Переданный венгерским властям, находясь в тюрьме, он соблюдал в своей камере образцовый порядок, койку заправлял по уставу, каждый день до блеска начищал сапоги. Когда однажды не оказалось ваксы, он пришел в отчаяние.
Ему решили показать разрушенный Будапешт, повезли мимо страшных развалин. Они не произвели на него ни малейшего впечатления...
Далеко отнесло меня от Франчески Гааль, от саксофонной истомы, иная слышалась музыка. Каким непрочным оказался мир ее фильмов!
Был осенний день в Вышеграде, в тишине раздавался холодный стук голых ветвей. Мы шли по аллее примыкающего к санаторию парка с известным комическим актером Комлошем. Я надеялся, что он расскажет мне о Франческе Гааль, но он рассказал мне о Салаши, потому что в конце 1945 - начале 1946 года он был не актером, а следователем Народной прокуратуры и первые свои показания Салаши давал ему...
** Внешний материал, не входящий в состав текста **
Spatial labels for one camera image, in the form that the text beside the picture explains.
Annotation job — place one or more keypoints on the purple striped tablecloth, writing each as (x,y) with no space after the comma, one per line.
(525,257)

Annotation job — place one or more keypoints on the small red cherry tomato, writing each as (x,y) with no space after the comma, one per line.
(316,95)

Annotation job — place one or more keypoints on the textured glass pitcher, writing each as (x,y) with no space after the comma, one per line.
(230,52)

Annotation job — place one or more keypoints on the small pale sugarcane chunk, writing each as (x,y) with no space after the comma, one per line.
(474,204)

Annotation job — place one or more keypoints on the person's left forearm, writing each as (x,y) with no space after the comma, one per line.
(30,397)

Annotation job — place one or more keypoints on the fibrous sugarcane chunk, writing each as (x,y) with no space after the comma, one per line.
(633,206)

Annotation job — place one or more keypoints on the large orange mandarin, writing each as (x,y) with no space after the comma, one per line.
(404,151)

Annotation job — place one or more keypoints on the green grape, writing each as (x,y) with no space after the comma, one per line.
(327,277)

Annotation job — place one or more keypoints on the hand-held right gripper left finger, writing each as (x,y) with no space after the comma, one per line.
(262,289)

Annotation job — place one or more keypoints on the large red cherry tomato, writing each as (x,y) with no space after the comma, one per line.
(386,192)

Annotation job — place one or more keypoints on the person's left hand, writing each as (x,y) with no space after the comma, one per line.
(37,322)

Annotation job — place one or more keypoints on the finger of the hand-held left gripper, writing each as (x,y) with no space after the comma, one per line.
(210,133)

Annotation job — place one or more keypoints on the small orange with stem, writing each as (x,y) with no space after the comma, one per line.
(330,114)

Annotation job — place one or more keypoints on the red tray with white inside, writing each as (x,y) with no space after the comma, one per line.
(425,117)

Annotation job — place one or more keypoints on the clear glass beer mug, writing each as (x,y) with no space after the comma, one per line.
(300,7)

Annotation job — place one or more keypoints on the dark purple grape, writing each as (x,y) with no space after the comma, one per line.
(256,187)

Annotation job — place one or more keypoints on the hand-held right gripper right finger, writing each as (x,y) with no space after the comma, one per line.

Машина зла не в состоянии остановиться сама по себе, даже несмотря на явную абсурдность своей кровавой работы. Сломать ее может только сила.
Освобождение Будапешта далось нелегко, и если ни венгерское население, ни даже немецкие солдаты не могли понять, зачем же льется столько крови и такой полыхает огонь, когда исход войны все равно ясен, высшее немецкое руководство полагало, что опирается на тонкий стратегический расчет: в Будапеште защитить Вену, предотвратить удар на Берлин с юга. Но и этот расчет был всего лишь погоней за временем, попыткой оттянуть тот час, который все-таки наступил. Все равно наступил тот день и тот час, когда Вильденбраух Пфеффер, генерал-полковник СС, возглавлявший оборону Будапешта, седой, небритый, с воспаленными выпученными глазами, с лохматыми седыми бровями, в мятой пилотке с эсэсовской кокардой, подняв кверху руки, вылез из канализационного люка...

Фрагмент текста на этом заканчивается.